Story by Destiny Mizell / Contributing Writer
Photo via Jonathan Trundle / MTSU Photography Professor
After many events were postponed due to COVID-19, Bonnaroo was canceled due to Hurricane Ida’s effects on the music festival’s grounds.
Bonnaroo’s dates were set as Sept. 2 through Sept. 5; However, the torrential rains flooded the grounds.
Before the closing, the festival realized that the whole Bonnaroo experience wouldn’t be provided due to the weather conditions. In addition, the camping capacity was reduced because of the flooding. As a result of these changes, the festival offered refunds “across all ticket and accommodation types.”
Then, on Aug. 31, Bonnaroo released their social media statement on how they would deal with the continuous flooding:
“We are absolutely heartbroken to announce that we must cancel Bonnaroo…Mother Nature has dealt us a tremendous amount of rain over the past 24 hours, and we have run out of options to try to make the event happen safely and in a way that lives up to the Bonnaroo experience…WE WILL SEE YOU ON THE FARM IN JUNE 2022! All tickets purchased through Front Gate Tickets will be refunded in as little as 30 days to the original method of payment.”
Middle Tennessee State University initially intended to have students and professors involved with Bonnaroo media under press passes.
Jonathan Trundle, a photography professor, planned to take himself and two students, Keely Ginder and Justine Clifford, to the farm to get photo coverage of the event and material for their portfolios.
“This would’ve been the fifth year to take two students where we work at the media tent along with the journalism program and try to generate images that the school could use for marketing- so it gives them a little PR work.

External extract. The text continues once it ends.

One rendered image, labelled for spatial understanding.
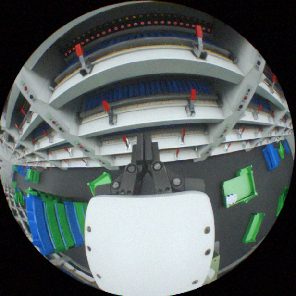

It also gives the students an opportunity to get photo tent access, so they can be in the front of the stage,” Trundle explained. “It allows students to get into the mud and the muck and the blood and the beer and get up there with the photographers from The Rolling Stone and other newspapers and have access to that kind of experience.”
It was a disappointing reality, but Trundle went on to share. “They are certainly doing the best that they can with everyone’s best interest in mind. Safety first or last…it’s the most important thing. I think that it is the best decision that they could’ve made… It’s not the fact that everything was flooded, but it’s what 20,000 people could do to that ground. Could you imagine the sanitary conditions? And if the cars and trucks were stuck in the mud?”
Optimistically, Trundle expressed, “It’s unfortunate, but maybe the silver lining to all of this is that we channel all of this energy into the next year’s festival and make it even better than it possibly could have been.”
Ginder, a senior at MTSU and photography major that was supposed to go, was really looking forward to getting the Bonnaroo experience and photo opportunities.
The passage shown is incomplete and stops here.